### [Exercise brief]
Leave out any picture and return the remaining listing below exactly as given.

^^^^^^^^

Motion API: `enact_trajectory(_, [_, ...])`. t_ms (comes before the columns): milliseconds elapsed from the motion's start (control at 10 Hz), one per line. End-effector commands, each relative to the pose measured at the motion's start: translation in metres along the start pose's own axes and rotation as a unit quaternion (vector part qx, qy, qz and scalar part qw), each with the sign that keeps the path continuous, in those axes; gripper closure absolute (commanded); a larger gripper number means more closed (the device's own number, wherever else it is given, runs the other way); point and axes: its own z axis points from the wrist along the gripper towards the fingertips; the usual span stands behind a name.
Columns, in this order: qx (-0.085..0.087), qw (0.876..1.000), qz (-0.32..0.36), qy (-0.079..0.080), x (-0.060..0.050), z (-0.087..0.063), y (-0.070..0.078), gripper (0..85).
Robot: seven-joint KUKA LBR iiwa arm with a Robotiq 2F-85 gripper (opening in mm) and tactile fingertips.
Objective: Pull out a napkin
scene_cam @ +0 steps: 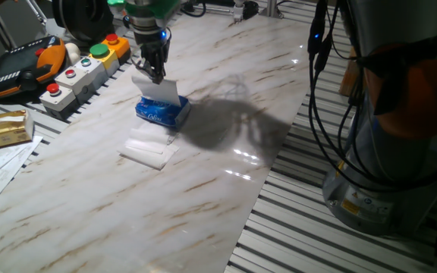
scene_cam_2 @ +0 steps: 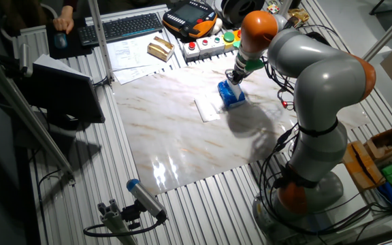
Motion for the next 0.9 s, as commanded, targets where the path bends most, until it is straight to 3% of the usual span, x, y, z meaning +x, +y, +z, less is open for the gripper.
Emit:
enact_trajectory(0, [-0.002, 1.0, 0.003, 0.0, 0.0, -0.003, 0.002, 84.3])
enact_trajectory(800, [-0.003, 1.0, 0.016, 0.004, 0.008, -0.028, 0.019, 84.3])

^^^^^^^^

### [Task response]
Motion API: `enact_trajectory(_, [_, ...])`. t_ms (comes before the columns): milliseconds elapsed from the motion's start (control at 10 Hz), one per line. End-effector commands, each relative to the pose measured at the motion's start: translation in metres along the start pose's own axes and rotation as a unit quaternion (vector part qx, qy, qz and scalar part qw), each with the sign that keeps the path continuous, in those axes; gripper closure absolute (commanded); a larger gripper number means more closed (the device's own number, wherever else it is given, runs the other way); point and axes: its own z axis points from the wrist along the gripper towards the fingertips; the usual span stands behind a name.
Columns, in this order: qx (-0.085..0.087), qw (0.876..1.000), qz (-0.32..0.36), qy (-0.079..0.080), x (-0.060..0.050), z (-0.087..0.063), y (-0.070..0.078), gripper (0..85).
Robot: seven-joint KUKA LBR iiwa arm with a Robotiq 2F-85 gripper (opening in mm) and tactile fingertips.
Objective: Pull out a napkin
scene_cam @ +0 steps: 
scene_cam_2 @ +0 steps: 
Motion for the next 0.9 s, as commanded, targets where the path bends most, until it is straight to 3% of the usual span, x, y, z meaning +x, +y, +z, less is open for the gripper.
Emit:
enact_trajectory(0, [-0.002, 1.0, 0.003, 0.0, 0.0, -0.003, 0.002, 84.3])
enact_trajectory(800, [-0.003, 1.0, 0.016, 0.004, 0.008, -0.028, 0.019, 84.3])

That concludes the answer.